|Lamium purpureum L.|
|Family:|| Lamiaceae |
| Lamium |
The Lamiaceae ( /,- / LAY-mee-AY-see-e(y)e ) or Labiatae are a family of flowering plants commonly known as the mint or deadnettle or sage family. Many of the plants are aromatic in all parts and include widely used culinary herbs like basil, mentha, rosemary, sage, savory, marjoram, oregano, hyssop, thyme, lavender, and perilla. Some species are shrubs, trees (such as teak), or, rarely, vines. Many members of the family are widely cultivated, not only for their aromatic qualities, but also their ease of cultivation, since they are readily propagated by stem cuttings.[ citation needed ] Besides those grown for their edible leaves, some are grown for decorative foliage. Others are grown for seed, such as Salvia hispanica (chia), or for their edible tubers, such as Plectranthus edulis , Plectranthus esculentus , Plectranthus rotundifolius , and Stachys affinis (Chinese artichoke).
The family has a cosmopolitan distribution.The enlarged Lamiaceae contain about 236 genera and have been stated to contain 6,900 to 7,200 species, but the World Checklist lists 7,534. The largest genera are Salvia (900), Scutellaria (360), Stachys (300), Plectranthus (300), Hyptis (280), Teucrium (250), Vitex (250), Thymus (220), and Nepeta (200). Clerodendrum was once a genus of over 400 species, but by 2010, it had been narrowed to about 150.
The family has traditionally been considered closely related to the Verbenaceae;in the 1990s, phylogenetic studies suggested that many genera classified in the Verbenaceae should be classified in the Lamiaceae or to other families in the order Lamiales.

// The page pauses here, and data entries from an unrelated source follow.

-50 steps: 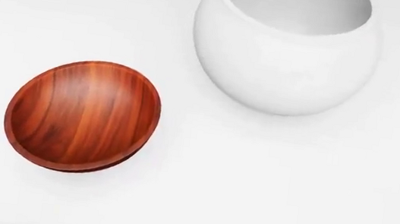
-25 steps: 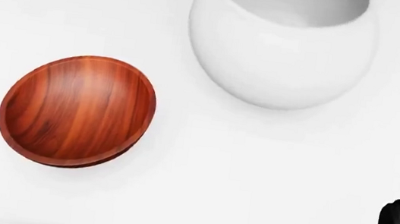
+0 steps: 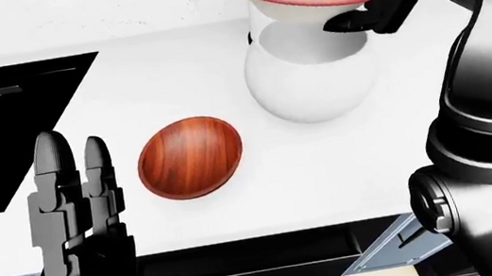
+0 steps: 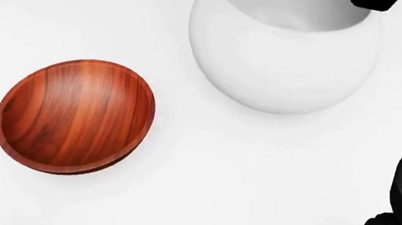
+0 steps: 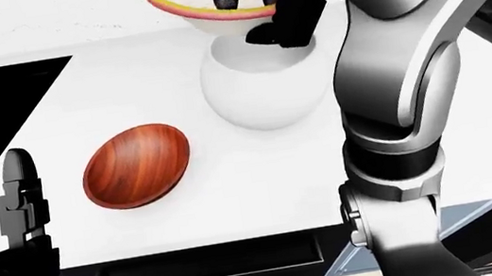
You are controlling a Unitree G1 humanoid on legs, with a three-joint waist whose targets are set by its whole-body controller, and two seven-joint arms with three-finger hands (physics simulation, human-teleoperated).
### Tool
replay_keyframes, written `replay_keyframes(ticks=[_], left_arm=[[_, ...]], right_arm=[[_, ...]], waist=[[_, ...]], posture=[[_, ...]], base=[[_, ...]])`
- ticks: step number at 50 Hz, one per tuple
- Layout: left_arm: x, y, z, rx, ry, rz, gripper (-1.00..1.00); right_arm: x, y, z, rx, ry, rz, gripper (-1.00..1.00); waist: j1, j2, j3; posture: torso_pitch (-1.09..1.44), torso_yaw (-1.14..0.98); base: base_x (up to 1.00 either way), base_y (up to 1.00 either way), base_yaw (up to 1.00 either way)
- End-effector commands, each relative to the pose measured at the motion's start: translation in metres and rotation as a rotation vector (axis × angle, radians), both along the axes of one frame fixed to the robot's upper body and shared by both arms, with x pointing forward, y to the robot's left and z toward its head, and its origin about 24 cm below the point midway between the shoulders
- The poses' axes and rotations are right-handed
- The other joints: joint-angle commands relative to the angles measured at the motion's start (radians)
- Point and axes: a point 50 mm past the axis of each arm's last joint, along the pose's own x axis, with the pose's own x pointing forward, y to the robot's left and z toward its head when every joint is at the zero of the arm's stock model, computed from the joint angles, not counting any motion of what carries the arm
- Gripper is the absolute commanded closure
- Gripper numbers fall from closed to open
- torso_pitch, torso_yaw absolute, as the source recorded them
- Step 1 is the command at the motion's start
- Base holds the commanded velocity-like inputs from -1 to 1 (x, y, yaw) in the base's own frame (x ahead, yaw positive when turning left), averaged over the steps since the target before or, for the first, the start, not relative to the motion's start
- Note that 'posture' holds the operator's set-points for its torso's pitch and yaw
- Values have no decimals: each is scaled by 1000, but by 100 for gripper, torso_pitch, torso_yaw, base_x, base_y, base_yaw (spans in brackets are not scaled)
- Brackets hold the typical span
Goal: Stack the bowls from largest to smallest.
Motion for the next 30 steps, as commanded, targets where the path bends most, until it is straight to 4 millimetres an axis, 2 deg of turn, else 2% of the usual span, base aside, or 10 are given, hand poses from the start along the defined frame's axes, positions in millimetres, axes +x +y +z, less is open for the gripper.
replay_keyframes(ticks=[1,16,30], left_arm=[[-6,-1,10,5,-66,-2,-100],[-6,-1,11,4,-68,-3,-100],[-6,-1,10,7,-66,-4,-100]], right_arm=[[-14,-4,17,13,-110,-17,100],[-12,-8,21,-58,-140,-67,100],[-6,-10,3,-77,-107,-71,100]], waist=[[0,-1,-24],[-1,-2,-22],[0,-3,-21]], posture=[[0,0],[0,0],[0,0]], base=[[0,0,0],[0,0,0],[0,0,0]])
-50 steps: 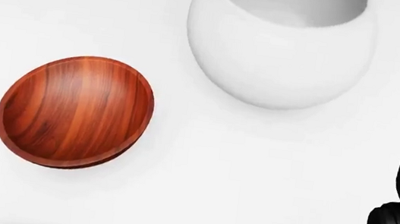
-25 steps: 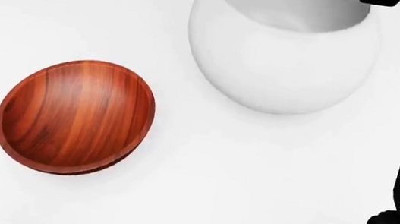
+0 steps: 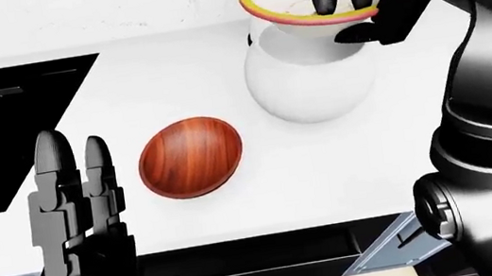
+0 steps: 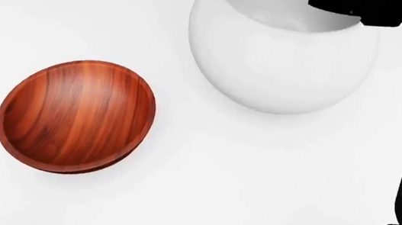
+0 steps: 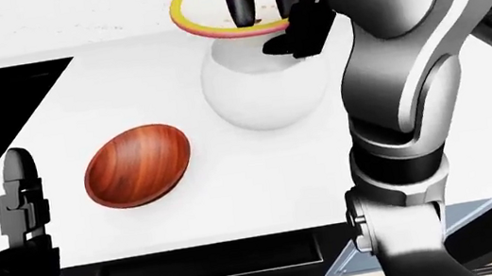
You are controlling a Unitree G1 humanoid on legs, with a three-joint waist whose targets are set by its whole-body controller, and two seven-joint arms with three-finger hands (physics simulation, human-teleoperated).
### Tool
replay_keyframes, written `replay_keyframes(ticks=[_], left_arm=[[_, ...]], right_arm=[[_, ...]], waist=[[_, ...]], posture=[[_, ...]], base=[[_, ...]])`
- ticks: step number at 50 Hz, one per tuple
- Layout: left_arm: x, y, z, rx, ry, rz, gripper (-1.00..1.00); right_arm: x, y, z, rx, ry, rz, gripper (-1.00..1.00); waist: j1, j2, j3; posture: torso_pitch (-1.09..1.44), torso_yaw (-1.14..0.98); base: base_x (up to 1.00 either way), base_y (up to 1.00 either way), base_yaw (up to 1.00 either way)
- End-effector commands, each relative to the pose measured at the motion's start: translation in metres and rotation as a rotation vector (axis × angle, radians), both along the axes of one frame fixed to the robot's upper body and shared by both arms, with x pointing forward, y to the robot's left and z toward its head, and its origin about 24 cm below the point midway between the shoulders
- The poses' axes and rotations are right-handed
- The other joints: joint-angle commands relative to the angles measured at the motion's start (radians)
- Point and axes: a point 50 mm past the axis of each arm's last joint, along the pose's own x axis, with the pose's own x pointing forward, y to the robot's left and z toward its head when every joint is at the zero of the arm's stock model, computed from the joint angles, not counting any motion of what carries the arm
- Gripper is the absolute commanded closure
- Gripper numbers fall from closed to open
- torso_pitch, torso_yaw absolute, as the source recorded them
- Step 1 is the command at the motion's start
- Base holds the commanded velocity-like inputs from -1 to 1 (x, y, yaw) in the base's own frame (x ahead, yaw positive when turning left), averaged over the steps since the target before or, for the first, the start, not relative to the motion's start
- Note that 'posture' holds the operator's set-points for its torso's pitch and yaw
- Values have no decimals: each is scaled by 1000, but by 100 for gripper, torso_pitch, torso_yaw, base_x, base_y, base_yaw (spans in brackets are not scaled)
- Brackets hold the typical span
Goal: Stack the bowls from largest to smallest.
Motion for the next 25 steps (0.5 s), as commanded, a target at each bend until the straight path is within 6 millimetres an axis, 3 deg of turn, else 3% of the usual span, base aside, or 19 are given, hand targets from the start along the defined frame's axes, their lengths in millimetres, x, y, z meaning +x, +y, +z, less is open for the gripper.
replay_keyframes(ticks=[1,25], left_arm=[[-6,-1,9,6,-65,-2,-100],[-6,-1,10,5,-65,-2,-100]], right_arm=[[-9,-3,13,19,-93,-13,100],[-10,-6,8,-2,-87,-30,100]], waist=[[0,-1,-21],[-1,-1,-25]], posture=[[0,0],[0,0]], base=[[0,0,0],[0,0,0]])
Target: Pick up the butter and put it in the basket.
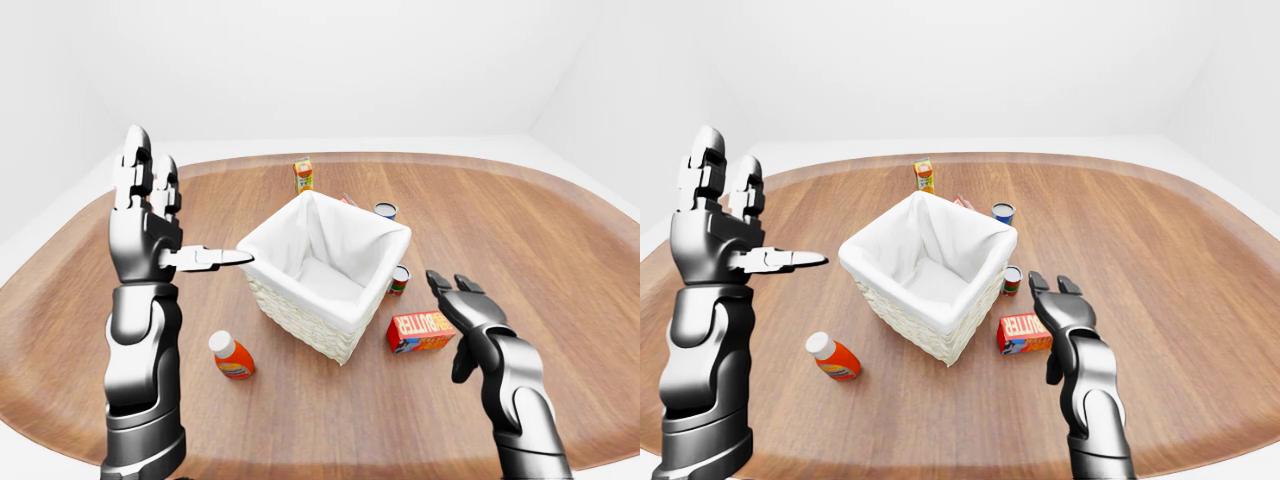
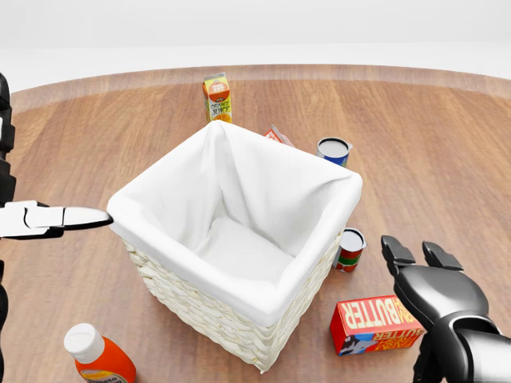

The alternative family name Labiatae refers to the fact that the flowers typically have petals fused into an upper lip and a lower lip (labia in Latin). The flowers are bilaterally symmetrical with five united petals and five united sepals. They are usually bisexual and verticillastrate (a flower cluster that looks like a whorl of flowers, but actually consists of two crowded clusters). Although this is still considered an acceptable alternative name, most botanists now use the name Lamiaceae in referring to this family. The leaves emerge oppositely, each pair at right angles to the previous one (decussate) or whorled. The stems are frequently square in cross section,but this is not found in all members of the family, and is sometimes found in other plant families.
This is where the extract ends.